How to channel that talent? Or was it OK to just let him use it for his own amusement? He had no friends, so Corey had never been invited to a sleepover, or a birthday party, or gone on a date. He wasn't going to get his driver's license or go to a football game or the prom. His entire source of 'fun' was his drawing. Maybe we should just leave the kid alone and let him draw. Don't try to turn him into 'something'.
I was a young, enthusiastic teacher. I had to try.....try something. I entered him in the University of Minnesota "World Law Day" poster competition. He would be competing with twenty extremely talented high school artists from all over the state. I sat him down with a box of markers, showed him the promotional materials from the event, and he began drawing. His first drawing was a beautiful rendition of the globe, with tall white columns all around it, and a collection of multi-cultural faces. He added some of his magazine-ready script, and he had the winning entry done in about twenty minutes.
Corey was not really public appearance material, so his mother would not allow him to go accept his award.

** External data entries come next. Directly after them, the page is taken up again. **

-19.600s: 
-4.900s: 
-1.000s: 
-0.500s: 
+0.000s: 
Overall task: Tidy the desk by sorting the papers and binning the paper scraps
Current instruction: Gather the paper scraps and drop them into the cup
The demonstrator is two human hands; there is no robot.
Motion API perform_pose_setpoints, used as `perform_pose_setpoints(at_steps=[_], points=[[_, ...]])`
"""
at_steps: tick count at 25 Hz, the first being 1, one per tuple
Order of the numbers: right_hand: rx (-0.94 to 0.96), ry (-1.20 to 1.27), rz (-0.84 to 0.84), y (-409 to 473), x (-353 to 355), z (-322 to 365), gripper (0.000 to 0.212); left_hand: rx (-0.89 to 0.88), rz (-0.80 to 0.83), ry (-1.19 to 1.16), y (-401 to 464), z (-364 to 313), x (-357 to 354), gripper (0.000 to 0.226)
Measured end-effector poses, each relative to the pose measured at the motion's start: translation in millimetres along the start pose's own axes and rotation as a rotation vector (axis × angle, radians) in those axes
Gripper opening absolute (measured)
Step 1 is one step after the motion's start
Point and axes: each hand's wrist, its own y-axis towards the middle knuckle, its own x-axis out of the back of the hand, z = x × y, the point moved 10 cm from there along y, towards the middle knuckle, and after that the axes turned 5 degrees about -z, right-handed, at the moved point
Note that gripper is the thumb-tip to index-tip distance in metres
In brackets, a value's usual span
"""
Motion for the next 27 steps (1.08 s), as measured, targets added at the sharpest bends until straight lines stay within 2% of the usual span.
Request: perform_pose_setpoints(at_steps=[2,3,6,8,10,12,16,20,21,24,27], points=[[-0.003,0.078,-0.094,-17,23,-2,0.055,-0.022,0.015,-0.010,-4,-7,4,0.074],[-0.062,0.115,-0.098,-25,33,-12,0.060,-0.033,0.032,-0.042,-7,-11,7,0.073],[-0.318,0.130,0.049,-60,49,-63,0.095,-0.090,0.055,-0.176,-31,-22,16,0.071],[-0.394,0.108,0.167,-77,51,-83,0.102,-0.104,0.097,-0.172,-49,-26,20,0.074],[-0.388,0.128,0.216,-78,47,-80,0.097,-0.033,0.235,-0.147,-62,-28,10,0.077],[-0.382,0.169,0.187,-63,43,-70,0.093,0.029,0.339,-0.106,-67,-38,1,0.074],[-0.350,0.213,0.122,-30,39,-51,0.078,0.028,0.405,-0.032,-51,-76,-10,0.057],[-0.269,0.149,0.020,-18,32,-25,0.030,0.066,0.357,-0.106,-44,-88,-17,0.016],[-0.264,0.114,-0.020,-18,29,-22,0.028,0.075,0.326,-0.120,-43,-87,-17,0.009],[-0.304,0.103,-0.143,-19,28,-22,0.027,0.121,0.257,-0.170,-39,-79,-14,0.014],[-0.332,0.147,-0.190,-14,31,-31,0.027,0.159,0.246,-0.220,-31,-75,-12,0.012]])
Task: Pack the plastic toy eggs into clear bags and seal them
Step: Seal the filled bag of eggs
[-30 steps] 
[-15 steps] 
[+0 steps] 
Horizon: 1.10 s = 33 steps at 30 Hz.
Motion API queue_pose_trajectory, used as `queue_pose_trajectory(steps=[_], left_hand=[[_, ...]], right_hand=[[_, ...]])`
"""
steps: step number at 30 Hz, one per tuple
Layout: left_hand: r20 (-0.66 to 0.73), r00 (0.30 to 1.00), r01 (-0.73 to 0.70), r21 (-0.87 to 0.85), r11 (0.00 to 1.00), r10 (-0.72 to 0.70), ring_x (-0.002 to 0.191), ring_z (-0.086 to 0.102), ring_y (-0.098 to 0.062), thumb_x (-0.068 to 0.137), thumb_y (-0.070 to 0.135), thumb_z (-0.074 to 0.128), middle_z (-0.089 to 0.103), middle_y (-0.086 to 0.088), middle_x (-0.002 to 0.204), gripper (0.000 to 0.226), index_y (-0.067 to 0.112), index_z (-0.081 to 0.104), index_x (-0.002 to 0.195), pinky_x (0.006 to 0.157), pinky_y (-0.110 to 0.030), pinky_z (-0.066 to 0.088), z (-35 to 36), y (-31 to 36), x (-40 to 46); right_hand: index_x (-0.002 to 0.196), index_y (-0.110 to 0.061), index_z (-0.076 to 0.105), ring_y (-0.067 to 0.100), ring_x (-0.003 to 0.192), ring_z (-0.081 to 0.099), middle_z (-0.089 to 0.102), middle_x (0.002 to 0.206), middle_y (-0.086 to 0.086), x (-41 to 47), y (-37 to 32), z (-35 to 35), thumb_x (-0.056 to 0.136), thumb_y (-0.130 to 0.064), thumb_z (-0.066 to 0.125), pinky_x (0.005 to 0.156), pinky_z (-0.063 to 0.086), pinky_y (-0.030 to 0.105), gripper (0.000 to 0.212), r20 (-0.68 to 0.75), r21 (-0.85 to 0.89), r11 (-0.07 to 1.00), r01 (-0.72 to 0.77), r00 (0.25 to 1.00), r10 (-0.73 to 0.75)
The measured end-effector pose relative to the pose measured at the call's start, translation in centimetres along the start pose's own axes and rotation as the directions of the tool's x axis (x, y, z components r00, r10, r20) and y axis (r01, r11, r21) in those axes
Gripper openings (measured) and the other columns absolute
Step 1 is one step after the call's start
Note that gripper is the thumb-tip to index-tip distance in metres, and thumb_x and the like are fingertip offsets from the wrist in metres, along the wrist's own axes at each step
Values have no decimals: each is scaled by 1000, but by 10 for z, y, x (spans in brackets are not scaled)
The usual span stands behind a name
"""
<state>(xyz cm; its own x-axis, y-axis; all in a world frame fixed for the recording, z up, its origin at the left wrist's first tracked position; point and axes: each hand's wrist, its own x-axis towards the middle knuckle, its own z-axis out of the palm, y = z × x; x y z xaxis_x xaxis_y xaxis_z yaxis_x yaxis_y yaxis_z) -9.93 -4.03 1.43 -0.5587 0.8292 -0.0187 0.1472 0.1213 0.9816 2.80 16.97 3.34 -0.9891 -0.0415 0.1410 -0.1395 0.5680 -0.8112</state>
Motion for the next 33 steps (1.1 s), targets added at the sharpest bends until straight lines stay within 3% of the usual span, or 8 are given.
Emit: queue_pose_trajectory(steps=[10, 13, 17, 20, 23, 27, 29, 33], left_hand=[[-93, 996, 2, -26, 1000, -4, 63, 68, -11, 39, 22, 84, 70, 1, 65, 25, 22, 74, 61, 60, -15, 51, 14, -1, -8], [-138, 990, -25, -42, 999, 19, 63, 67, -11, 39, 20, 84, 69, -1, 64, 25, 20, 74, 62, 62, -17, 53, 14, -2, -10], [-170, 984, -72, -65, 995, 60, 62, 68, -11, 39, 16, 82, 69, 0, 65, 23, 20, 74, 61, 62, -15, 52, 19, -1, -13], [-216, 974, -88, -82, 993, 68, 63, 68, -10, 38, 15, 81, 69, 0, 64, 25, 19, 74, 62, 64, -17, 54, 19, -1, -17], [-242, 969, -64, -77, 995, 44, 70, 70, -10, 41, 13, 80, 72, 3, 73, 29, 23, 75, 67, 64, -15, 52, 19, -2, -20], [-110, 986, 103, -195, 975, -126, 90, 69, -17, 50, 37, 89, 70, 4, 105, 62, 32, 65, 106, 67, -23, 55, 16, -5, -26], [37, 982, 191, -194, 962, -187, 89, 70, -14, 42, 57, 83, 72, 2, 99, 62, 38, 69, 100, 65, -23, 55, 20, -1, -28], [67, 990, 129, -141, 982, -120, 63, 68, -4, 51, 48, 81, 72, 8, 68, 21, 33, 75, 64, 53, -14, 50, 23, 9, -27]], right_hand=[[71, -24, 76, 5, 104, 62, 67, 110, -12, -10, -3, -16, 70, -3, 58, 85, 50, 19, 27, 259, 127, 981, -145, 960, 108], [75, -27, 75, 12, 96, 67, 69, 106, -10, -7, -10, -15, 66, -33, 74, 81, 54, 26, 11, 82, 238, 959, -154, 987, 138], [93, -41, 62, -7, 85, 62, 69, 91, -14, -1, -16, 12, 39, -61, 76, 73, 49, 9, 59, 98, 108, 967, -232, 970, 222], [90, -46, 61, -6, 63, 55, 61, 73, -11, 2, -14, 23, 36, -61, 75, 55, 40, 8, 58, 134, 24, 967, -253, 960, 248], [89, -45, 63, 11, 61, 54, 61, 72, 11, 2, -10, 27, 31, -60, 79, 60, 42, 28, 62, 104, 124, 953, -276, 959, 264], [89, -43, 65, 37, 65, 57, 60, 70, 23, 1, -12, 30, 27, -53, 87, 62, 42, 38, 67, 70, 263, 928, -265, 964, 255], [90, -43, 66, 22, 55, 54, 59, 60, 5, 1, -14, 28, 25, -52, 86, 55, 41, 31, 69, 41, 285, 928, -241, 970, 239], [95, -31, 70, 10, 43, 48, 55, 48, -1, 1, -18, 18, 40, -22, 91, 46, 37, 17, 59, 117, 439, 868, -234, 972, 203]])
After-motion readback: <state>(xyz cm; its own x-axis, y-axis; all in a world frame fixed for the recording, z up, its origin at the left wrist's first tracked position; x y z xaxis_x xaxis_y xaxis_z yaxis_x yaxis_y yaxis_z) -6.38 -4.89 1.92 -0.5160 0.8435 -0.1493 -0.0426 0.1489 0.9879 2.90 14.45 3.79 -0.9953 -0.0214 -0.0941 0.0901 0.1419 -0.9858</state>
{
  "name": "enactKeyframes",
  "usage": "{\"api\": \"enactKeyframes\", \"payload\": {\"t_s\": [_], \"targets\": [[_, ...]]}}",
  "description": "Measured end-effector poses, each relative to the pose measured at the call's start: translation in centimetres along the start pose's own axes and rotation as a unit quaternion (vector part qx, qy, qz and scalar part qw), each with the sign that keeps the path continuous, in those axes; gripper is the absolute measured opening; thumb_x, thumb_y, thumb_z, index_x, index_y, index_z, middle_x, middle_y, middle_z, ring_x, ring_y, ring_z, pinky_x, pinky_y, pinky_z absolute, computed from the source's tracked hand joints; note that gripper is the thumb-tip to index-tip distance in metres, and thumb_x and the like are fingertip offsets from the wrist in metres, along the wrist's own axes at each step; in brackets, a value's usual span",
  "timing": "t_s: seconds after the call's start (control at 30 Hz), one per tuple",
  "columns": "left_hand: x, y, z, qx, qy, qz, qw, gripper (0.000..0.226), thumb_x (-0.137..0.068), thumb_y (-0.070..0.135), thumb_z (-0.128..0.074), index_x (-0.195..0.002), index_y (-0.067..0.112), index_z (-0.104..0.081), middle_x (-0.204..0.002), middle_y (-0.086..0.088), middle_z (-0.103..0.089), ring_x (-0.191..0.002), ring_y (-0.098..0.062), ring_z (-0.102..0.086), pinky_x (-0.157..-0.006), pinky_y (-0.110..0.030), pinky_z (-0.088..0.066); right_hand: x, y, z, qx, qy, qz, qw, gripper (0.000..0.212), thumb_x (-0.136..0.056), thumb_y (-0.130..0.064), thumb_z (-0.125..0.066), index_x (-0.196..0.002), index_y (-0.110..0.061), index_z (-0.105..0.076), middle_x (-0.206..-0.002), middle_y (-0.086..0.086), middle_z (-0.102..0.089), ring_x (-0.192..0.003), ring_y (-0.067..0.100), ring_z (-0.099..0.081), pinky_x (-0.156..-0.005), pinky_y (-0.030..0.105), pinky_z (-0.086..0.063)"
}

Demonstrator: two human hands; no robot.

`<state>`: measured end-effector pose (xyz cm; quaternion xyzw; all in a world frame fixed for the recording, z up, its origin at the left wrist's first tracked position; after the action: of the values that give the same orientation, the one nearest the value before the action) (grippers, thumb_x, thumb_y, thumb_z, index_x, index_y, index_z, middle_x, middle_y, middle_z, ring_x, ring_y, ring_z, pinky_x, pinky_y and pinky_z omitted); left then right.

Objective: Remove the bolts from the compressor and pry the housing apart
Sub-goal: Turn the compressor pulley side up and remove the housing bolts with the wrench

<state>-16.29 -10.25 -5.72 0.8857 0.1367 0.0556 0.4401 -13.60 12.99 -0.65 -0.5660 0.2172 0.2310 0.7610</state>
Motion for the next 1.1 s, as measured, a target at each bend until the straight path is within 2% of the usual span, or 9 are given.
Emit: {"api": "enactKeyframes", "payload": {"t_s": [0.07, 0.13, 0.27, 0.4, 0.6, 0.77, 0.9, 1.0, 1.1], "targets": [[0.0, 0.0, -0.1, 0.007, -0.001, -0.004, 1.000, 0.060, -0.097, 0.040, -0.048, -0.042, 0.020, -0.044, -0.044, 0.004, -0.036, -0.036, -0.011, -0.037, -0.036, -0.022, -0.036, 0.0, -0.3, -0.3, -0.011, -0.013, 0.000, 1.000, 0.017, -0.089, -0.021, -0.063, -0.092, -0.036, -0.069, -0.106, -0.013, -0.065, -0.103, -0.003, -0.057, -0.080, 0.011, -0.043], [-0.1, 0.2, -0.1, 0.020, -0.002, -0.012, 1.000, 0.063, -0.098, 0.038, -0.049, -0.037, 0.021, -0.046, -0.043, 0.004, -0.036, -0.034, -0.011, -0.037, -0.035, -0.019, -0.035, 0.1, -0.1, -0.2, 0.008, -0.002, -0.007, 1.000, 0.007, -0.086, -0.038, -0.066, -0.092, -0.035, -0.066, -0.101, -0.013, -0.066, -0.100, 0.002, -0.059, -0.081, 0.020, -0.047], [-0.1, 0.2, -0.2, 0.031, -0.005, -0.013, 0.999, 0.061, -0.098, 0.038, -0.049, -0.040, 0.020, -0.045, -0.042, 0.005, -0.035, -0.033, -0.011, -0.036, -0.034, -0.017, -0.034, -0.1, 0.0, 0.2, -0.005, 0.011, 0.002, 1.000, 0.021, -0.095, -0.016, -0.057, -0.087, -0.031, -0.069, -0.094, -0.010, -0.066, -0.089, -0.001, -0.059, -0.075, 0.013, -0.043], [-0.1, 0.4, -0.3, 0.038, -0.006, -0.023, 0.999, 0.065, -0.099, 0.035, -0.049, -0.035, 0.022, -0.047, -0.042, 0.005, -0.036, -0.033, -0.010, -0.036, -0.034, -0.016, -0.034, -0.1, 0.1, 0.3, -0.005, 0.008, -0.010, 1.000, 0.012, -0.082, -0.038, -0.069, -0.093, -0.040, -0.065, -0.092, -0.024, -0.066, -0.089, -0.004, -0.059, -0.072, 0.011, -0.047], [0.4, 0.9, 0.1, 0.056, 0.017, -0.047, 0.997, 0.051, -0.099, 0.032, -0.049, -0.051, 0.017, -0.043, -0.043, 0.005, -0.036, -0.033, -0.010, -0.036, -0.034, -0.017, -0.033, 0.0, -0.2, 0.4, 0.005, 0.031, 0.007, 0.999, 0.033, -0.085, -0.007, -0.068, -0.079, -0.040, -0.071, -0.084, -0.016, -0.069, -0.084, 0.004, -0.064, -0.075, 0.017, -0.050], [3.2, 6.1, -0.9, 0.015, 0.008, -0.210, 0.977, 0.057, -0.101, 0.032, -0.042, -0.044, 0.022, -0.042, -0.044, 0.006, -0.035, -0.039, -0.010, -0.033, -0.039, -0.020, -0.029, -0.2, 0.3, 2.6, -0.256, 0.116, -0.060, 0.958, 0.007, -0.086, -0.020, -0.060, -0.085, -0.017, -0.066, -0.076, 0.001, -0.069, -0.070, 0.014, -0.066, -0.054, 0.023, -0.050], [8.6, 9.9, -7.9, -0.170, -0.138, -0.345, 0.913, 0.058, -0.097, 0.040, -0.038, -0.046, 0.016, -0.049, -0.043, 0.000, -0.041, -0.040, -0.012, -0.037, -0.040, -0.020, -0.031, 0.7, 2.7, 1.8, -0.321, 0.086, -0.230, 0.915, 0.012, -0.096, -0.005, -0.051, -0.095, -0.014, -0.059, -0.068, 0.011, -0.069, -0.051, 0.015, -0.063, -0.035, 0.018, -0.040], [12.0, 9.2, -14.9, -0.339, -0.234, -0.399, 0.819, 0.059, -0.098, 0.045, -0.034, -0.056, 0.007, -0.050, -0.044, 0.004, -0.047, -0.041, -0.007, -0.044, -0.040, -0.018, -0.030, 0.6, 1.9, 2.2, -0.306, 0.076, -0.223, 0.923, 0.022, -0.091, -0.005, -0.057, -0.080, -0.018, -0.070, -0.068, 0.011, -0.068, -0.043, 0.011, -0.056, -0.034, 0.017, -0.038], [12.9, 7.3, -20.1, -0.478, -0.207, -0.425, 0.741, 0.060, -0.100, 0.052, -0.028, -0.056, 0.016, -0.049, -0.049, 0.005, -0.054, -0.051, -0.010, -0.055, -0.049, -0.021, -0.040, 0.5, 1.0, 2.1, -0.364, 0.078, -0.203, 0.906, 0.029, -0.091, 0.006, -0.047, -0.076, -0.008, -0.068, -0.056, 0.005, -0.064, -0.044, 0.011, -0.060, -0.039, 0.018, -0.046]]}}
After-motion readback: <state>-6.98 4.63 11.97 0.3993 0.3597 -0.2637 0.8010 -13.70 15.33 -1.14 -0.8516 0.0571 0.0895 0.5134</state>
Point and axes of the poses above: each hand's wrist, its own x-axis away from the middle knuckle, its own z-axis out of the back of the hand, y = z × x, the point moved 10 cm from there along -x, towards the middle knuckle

Disappointed, but understanding, I accepted a shiny plaque and the $100.00 prize for him.
His mother and I, with our school's art teacher, brainstormed ways to spend the money on Corey. Art books? A day at Valley Fair, local amusement mega-park? New clothes? Markers and art paper?
Over all the years I have been a teacher, and as a mother of five children, this lesson has perhaps been one of the most valuable. Kids are all different. A teacher cannot make a student into another student. Sure, you wish all your students could be bright, curious, enthusiastic, and, well, perfect. Guess what? Each student, each child; they are themselves. Our calling is to guide them to be the best "self" they can be. That's what we should be, and that's what we should encourage them to be. Well taught, Corey.